=== EXERCISE REQUIREMENTS ===
Only one span of the listing below should come back. It runs from the line with "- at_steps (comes" through the line with "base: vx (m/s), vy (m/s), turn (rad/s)", and each of its lines must be reproduced exactly.

━━━━━━━━━━━━━━━━

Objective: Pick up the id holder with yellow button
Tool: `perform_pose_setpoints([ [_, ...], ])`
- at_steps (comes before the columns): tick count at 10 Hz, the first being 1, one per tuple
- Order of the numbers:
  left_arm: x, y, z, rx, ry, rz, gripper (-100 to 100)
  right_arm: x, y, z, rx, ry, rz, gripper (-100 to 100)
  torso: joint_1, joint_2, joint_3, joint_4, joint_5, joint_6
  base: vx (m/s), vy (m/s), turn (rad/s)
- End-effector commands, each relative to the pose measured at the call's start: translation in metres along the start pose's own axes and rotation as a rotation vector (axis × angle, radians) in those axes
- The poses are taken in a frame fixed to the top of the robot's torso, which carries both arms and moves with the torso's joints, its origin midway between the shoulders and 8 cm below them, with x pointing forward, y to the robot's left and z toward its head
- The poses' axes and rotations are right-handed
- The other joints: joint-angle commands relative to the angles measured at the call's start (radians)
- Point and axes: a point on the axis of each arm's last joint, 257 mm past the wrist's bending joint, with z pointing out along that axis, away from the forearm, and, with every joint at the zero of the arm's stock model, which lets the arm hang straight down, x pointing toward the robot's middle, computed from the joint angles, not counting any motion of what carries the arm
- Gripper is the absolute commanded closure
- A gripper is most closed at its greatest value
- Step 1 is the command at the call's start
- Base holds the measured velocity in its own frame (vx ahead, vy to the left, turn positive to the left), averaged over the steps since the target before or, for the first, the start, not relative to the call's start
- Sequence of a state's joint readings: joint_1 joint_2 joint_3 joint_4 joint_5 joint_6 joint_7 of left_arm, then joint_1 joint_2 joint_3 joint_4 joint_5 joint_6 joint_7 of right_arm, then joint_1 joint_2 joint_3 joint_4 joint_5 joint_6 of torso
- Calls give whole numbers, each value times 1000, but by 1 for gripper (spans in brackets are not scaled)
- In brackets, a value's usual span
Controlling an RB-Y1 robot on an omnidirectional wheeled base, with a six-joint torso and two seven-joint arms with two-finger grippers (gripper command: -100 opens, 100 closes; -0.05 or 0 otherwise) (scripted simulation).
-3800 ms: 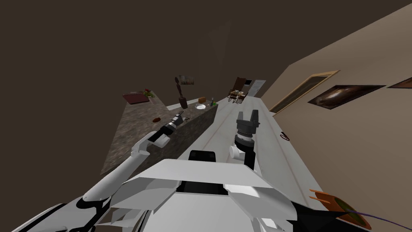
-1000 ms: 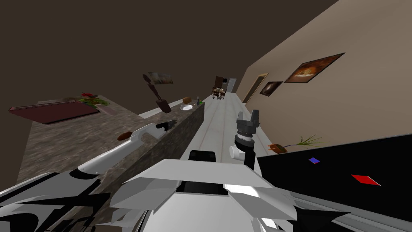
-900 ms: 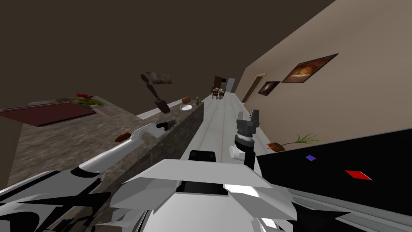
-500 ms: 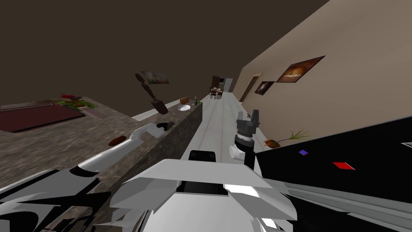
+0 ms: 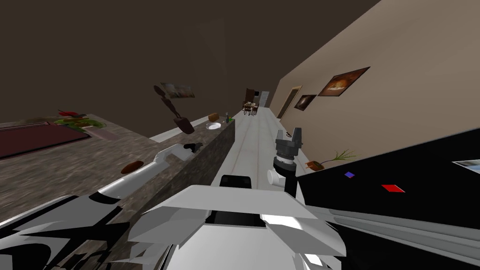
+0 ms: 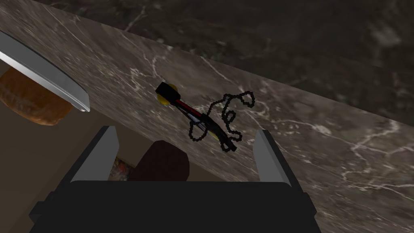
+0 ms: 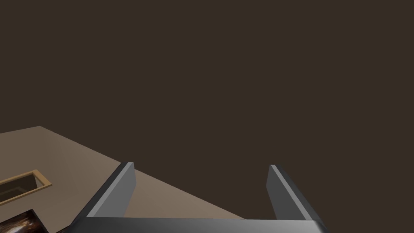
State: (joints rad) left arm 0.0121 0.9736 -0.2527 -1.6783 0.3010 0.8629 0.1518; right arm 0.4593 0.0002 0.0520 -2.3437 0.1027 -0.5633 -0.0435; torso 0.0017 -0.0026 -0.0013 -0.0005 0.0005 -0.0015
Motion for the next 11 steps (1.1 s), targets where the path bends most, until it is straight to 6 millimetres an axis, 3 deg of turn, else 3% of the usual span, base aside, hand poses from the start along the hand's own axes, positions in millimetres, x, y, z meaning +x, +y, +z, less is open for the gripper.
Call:
perform_pose_setpoints([
  [1,0,0,0,0,0,0,-100,0,0,0,0,0,0,0,0,0,0,0,0,0,21,10,-9],
  [2,0,0,0,1,0,0,100,0,0,0,0,0,0,0,0,1,0,0,0,0,2,2,11],
  [6,-2,3,1,-8,-5,2,100,0,0,0,0,0,0,0,1,3,2,1,2,2,0,0,0],
  [7,-2,3,1,-7,-5,2,0,0,0,0,0,0,0,0,1,3,2,1,2,2,0,0,0],
  [8,-1,-4,-5,4,3,4,100,0,0,0,0,0,0,0,1,3,2,1,2,2,-25,-6,51],
  [10,-2,-6,-6,7,2,6,100,0,0,0,0,0,0,0,-1,5,3,1,1,1,-28,-14,29],
  [11,-2,-6,-7,7,2,6,0,0,0,0,0,0,0,0,0,4,2,1,2,1,0,0,0],
])
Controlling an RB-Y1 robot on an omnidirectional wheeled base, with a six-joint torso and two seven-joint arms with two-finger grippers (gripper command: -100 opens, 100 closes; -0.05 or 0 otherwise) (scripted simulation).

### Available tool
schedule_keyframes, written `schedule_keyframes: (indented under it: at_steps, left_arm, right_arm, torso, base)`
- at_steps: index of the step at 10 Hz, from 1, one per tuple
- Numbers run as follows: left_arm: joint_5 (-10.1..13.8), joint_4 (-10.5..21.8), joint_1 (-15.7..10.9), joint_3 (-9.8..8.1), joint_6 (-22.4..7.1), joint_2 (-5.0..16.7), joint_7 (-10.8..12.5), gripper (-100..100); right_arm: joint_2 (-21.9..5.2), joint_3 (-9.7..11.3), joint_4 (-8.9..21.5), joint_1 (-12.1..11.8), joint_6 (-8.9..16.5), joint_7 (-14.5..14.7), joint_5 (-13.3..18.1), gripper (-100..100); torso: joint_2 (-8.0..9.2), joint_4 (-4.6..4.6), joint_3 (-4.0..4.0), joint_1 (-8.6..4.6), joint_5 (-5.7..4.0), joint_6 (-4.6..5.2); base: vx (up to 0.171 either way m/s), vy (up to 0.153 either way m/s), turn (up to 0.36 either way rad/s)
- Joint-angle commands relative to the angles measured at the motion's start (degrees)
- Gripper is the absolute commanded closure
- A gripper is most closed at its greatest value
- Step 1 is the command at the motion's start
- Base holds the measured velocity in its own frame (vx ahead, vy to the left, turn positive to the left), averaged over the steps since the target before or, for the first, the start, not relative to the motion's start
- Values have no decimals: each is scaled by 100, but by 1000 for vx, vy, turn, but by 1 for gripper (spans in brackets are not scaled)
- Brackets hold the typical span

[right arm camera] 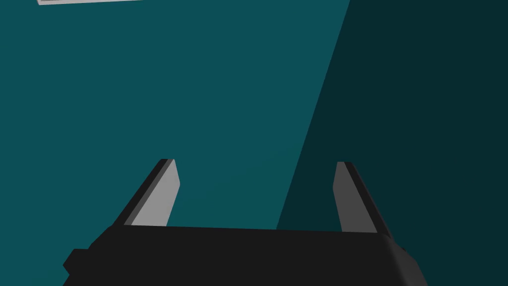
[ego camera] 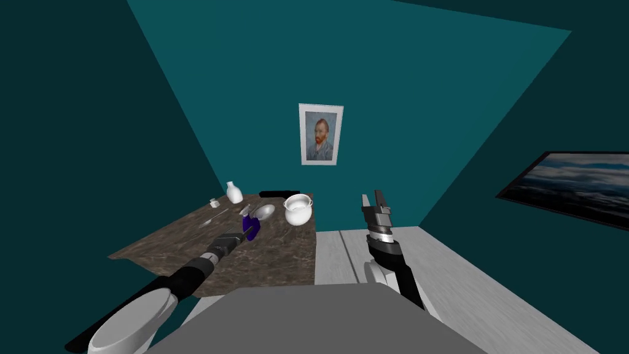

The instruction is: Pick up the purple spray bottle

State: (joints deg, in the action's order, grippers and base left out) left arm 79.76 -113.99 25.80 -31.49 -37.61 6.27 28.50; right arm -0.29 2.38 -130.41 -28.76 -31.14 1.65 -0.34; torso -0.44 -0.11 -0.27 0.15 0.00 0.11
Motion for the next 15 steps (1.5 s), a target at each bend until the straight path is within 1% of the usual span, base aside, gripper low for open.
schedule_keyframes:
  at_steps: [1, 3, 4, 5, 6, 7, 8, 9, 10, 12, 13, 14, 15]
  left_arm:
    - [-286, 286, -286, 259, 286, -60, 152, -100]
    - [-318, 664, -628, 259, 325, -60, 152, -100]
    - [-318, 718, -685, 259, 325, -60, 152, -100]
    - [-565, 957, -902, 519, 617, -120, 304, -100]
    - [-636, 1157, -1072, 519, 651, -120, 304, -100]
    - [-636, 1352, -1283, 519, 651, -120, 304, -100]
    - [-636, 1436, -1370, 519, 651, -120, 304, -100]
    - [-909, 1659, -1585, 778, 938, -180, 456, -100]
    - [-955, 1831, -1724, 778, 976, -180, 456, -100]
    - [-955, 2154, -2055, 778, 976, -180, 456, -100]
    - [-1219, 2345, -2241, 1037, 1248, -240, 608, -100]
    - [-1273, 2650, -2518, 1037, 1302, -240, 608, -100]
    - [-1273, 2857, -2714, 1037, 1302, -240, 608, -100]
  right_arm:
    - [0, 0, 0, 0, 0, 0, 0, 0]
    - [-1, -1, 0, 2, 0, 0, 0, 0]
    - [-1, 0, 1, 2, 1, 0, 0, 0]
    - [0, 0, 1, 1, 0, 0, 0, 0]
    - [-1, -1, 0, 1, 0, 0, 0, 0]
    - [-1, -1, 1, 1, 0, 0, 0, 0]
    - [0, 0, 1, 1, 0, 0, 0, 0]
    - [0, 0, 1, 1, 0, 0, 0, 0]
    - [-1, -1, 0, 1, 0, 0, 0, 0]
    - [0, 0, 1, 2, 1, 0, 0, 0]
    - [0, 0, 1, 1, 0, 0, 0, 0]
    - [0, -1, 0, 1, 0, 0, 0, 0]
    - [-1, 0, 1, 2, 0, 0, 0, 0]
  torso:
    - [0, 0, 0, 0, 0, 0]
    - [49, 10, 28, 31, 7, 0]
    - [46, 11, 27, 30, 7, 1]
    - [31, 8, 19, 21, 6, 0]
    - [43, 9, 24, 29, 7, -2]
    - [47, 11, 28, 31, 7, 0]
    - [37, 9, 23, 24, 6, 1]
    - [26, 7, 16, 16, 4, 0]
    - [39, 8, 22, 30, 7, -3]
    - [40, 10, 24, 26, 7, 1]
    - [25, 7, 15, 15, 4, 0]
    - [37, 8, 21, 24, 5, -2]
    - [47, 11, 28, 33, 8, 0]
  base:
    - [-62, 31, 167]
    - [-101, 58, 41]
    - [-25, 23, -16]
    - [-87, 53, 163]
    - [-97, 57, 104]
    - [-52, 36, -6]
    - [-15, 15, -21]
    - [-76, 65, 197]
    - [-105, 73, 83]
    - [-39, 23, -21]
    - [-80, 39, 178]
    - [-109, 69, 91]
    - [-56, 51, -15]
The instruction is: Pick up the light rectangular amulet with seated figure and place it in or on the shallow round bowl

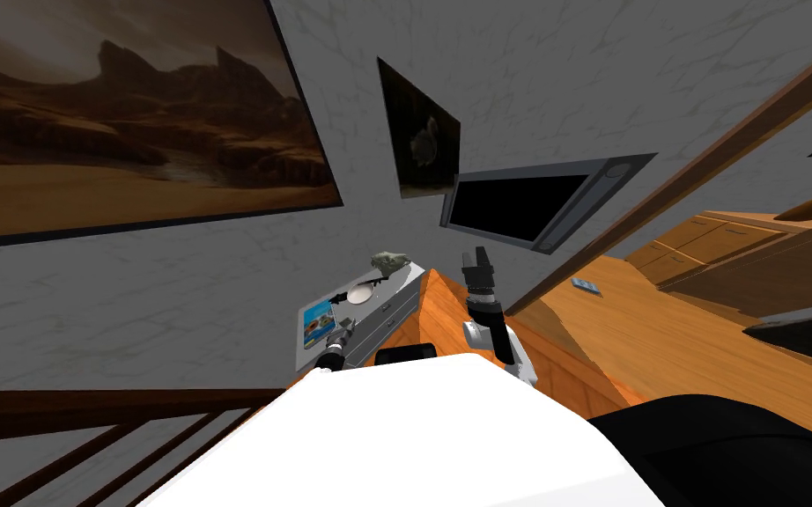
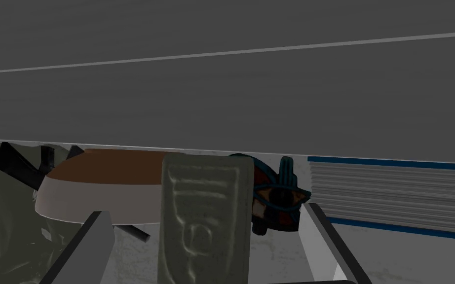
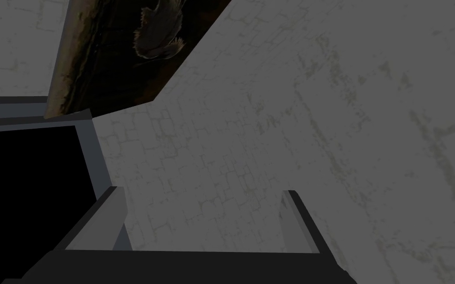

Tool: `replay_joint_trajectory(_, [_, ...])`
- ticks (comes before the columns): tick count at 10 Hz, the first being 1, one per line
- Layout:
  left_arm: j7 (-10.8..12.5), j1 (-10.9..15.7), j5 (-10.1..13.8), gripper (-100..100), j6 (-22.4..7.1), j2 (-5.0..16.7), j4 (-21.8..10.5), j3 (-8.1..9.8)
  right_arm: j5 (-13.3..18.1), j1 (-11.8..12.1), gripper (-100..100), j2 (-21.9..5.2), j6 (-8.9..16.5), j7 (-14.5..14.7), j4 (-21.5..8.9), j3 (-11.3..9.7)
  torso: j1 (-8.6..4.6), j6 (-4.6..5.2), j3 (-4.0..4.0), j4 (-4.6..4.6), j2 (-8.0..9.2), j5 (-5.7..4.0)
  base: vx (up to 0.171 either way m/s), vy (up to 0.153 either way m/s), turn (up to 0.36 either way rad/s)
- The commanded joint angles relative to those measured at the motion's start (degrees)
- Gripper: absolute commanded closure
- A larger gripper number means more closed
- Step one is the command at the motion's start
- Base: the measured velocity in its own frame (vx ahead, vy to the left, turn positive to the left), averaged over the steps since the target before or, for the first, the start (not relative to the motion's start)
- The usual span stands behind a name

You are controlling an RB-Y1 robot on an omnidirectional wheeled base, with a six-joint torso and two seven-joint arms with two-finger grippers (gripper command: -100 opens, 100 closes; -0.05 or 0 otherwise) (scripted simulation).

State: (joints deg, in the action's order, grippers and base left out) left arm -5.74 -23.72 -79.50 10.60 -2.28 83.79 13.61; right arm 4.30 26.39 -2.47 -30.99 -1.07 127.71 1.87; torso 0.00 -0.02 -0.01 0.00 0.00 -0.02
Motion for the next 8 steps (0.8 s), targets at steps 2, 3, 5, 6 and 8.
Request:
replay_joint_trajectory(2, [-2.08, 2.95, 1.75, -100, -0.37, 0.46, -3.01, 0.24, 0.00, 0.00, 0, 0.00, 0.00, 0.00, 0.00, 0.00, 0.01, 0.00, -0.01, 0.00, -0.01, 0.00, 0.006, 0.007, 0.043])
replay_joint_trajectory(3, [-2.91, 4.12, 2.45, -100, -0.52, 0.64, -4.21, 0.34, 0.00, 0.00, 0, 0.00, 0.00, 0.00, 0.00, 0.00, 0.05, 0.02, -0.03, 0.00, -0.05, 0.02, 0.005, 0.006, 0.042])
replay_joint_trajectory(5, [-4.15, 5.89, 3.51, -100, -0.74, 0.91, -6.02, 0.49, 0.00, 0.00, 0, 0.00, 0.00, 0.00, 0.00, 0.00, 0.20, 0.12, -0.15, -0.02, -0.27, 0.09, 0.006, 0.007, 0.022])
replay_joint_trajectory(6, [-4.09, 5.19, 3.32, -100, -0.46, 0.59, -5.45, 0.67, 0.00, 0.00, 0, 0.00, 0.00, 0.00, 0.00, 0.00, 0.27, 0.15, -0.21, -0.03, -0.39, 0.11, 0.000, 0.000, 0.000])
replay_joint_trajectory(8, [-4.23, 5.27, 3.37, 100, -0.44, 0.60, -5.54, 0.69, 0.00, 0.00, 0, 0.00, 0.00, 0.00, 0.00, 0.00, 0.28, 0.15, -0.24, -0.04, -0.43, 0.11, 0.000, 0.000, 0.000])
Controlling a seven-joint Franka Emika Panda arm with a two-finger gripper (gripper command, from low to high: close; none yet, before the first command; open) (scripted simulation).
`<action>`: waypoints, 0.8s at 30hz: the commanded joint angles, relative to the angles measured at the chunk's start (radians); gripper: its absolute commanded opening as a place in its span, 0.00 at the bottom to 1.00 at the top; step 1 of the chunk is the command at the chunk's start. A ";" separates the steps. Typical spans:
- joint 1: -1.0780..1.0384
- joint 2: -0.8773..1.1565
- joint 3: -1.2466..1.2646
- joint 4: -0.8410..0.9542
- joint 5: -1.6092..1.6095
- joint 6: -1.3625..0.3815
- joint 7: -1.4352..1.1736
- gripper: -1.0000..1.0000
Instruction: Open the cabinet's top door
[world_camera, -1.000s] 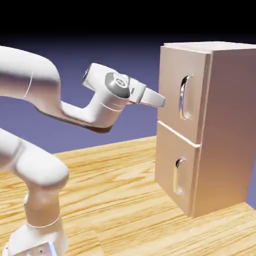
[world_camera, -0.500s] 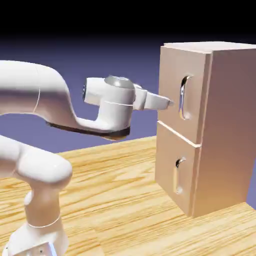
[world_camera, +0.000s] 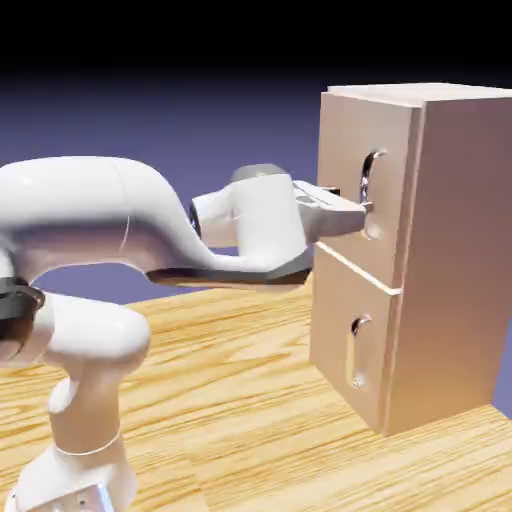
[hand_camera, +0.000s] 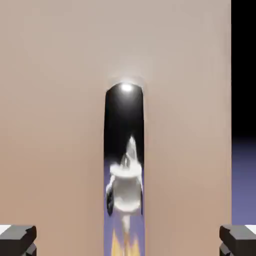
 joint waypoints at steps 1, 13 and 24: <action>0.023 0.013 -0.015 0.017 -0.007 -0.005 0.006 1.00; -0.303 0.056 0.342 -0.182 0.274 -0.192 0.017 0.00; -0.441 -0.007 0.705 -0.337 0.717 -0.480 -0.092 0.00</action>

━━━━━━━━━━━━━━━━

=== RESPONSE ===
- at_steps (comes before the columns): tick count at 10 Hz, the first being 1, one per tuple
- Order of the numbers:
  left_arm: x, y, z, rx, ry, rz, gripper (-100 to 100)
  right_arm: x, y, z, rx, ry, rz, gripper (-100 to 100)
  torso: joint_1, joint_2, joint_3, joint_4, joint_5, joint_6
  base: vx (m/s), vy (m/s), turn (rad/s)

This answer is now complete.